Abstract: Objective: To increase the knowledge on disorders of sex development (DSD) caused by DMRT1 haploinsufficiency. Methods: Clinical features in a patient with 46XY DSD were described. Peripheral lymphocytic karyotype was measured in this patient and her parents. Furthermore, array comparative genomic hybridization (aCGH) was done to the patient. Results: (1) Clinical features: the patient presented with female genital, and neither uterus nor ovaries were detected by B ultrasound.
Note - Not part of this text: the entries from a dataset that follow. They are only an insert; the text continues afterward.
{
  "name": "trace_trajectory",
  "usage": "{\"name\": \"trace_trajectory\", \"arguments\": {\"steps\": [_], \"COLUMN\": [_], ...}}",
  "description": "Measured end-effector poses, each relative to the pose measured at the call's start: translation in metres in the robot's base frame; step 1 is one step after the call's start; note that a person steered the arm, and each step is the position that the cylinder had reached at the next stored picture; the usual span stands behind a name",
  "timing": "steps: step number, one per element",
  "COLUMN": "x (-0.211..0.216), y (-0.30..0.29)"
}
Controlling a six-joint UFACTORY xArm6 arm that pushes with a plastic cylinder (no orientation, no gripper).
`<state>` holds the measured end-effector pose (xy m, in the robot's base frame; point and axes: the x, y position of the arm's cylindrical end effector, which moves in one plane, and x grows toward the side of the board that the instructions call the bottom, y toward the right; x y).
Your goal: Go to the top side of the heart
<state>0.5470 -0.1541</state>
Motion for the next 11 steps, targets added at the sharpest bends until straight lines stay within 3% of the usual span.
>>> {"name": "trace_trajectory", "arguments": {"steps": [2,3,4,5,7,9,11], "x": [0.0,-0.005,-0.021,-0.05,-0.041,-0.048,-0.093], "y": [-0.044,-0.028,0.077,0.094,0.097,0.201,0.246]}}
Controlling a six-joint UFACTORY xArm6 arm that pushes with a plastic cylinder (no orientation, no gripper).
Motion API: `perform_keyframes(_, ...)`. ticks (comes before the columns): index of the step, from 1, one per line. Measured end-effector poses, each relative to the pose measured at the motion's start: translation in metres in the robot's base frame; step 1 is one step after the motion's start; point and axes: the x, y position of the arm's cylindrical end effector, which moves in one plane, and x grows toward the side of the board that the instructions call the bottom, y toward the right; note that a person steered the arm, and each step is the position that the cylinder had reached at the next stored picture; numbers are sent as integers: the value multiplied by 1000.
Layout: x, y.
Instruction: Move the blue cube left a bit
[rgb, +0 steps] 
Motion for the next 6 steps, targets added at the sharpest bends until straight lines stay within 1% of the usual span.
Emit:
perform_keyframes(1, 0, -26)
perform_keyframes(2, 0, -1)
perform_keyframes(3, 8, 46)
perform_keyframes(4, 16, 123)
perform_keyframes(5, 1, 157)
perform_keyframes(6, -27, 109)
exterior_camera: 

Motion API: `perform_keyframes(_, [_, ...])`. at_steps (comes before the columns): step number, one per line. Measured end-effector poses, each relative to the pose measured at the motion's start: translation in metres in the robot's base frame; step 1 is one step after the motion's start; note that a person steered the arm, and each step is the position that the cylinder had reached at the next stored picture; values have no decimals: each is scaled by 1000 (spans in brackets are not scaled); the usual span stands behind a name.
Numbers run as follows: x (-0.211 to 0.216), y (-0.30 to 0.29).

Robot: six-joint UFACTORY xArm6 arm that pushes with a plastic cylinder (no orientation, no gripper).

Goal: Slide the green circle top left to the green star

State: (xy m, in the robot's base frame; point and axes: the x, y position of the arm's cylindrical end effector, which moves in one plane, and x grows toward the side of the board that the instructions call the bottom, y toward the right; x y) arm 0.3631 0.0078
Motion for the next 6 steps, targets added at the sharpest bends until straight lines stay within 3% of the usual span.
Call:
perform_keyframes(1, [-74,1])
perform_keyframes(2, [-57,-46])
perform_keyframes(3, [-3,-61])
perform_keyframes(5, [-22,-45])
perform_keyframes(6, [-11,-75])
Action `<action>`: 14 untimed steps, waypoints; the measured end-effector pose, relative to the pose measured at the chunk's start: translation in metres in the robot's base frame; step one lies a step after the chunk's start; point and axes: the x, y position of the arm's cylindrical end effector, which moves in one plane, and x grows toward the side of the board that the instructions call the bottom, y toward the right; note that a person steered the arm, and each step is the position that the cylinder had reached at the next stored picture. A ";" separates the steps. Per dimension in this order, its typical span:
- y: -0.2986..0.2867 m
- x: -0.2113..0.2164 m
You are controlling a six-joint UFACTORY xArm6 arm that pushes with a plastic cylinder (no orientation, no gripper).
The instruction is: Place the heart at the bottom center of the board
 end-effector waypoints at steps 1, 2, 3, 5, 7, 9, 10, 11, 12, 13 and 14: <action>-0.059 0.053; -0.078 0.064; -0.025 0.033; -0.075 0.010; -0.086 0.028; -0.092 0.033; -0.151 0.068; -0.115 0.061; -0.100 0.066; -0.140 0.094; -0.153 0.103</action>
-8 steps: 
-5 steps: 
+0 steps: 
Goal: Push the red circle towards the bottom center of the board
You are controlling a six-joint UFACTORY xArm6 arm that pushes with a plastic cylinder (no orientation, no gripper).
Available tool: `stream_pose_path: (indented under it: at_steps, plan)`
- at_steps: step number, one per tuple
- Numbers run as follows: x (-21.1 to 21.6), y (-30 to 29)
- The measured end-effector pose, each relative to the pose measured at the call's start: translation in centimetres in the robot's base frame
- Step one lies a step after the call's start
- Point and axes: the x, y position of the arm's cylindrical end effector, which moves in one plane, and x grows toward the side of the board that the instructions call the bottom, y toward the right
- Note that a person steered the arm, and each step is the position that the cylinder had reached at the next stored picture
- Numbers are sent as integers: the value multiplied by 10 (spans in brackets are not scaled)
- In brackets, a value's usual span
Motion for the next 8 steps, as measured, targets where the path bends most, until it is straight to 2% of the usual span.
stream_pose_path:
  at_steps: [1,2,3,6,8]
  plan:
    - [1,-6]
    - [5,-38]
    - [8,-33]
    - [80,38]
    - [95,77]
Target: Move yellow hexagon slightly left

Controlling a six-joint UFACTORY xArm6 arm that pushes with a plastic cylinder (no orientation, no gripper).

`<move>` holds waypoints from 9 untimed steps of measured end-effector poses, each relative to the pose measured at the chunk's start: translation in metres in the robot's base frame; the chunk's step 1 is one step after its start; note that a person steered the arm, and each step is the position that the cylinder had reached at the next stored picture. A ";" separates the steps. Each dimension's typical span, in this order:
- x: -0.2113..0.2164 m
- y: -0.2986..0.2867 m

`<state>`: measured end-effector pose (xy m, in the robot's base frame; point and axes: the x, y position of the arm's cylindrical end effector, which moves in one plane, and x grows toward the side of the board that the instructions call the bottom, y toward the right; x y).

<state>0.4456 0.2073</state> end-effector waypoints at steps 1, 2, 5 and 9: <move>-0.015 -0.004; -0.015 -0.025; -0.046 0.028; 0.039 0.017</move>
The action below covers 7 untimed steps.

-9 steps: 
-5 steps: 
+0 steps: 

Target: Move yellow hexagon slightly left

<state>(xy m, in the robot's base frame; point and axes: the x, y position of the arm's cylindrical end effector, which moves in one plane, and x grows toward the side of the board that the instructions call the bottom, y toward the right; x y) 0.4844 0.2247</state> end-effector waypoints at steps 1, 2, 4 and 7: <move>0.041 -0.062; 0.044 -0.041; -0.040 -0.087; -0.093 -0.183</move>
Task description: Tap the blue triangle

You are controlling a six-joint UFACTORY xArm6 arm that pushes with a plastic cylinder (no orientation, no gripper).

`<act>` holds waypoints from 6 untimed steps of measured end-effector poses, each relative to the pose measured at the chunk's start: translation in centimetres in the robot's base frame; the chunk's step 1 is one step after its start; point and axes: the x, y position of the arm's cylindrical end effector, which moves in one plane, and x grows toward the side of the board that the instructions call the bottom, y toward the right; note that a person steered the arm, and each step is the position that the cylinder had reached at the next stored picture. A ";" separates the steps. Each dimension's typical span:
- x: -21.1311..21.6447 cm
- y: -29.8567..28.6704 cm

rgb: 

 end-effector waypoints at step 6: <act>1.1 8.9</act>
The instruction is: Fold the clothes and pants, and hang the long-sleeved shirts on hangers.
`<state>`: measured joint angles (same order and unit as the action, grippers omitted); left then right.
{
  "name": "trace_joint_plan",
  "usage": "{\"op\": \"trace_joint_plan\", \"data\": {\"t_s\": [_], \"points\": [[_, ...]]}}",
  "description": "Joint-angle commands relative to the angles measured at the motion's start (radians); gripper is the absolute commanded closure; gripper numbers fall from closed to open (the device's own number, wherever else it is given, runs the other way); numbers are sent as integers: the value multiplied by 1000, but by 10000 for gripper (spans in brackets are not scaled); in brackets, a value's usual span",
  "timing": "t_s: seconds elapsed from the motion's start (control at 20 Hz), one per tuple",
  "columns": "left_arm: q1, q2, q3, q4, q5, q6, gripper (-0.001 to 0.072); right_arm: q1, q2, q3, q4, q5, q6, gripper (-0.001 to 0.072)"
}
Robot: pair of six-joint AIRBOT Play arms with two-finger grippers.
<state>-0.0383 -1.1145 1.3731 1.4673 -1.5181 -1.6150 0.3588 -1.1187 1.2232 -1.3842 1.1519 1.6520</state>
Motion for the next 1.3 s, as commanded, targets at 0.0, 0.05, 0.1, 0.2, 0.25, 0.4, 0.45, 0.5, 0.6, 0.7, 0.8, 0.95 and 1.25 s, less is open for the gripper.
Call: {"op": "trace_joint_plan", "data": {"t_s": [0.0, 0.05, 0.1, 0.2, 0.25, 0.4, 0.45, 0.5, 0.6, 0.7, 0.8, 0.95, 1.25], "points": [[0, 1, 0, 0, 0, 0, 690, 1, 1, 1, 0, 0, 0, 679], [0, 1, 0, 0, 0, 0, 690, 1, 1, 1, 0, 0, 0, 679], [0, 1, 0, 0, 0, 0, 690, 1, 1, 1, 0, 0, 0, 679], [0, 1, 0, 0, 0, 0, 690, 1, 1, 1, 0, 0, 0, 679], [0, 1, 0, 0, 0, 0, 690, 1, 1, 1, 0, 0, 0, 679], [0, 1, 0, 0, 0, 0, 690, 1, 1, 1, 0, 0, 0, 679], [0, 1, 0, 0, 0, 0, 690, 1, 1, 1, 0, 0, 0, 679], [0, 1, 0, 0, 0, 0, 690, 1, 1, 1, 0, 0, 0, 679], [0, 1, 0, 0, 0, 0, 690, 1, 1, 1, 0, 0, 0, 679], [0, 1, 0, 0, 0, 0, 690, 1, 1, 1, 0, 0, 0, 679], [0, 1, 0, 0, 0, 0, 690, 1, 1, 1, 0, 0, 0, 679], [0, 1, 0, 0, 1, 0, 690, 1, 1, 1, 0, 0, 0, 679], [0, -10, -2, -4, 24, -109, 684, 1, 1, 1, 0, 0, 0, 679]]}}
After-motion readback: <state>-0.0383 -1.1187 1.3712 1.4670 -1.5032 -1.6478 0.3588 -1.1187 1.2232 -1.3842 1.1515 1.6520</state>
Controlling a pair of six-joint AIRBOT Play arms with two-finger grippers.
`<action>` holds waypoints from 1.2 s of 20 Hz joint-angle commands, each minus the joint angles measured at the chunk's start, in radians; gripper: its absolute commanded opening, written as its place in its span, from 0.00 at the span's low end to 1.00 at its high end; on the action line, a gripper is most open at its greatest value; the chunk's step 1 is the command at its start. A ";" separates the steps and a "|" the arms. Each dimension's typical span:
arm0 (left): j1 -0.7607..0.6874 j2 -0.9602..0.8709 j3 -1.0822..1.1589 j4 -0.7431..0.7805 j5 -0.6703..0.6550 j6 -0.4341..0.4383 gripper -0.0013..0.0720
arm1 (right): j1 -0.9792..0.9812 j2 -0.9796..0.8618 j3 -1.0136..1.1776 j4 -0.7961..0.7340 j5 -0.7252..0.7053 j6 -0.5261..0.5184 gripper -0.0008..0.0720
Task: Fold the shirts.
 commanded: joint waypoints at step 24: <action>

Mental and physical development retardation was observed, consisted with the manifestation of 9p deletion syndrome. (2) Karyotype: Her mother was 46XX,t(7;9)(q35,p24); Her father was 46XY; The patient was 46XY, der(9) t(7;9) (q35,p24); (3) aCGH scan: 14.37Mb triplication was fond in the terminal of 7q (144741153-159098761); 9.72Mb deletion was found in the terminal of 9p (10001-9733061), containing the following genes, EZH2, MNX1, DMRT1, DMRT2, SHH, SMARCA2, GLDC, VLDLR, DOCK8 and GLIS3; Conclusions: DMRT1 gene plays an essential role in gonadal development. Haploinsufficiency in this gene may result in testicular dysplasia and DSD.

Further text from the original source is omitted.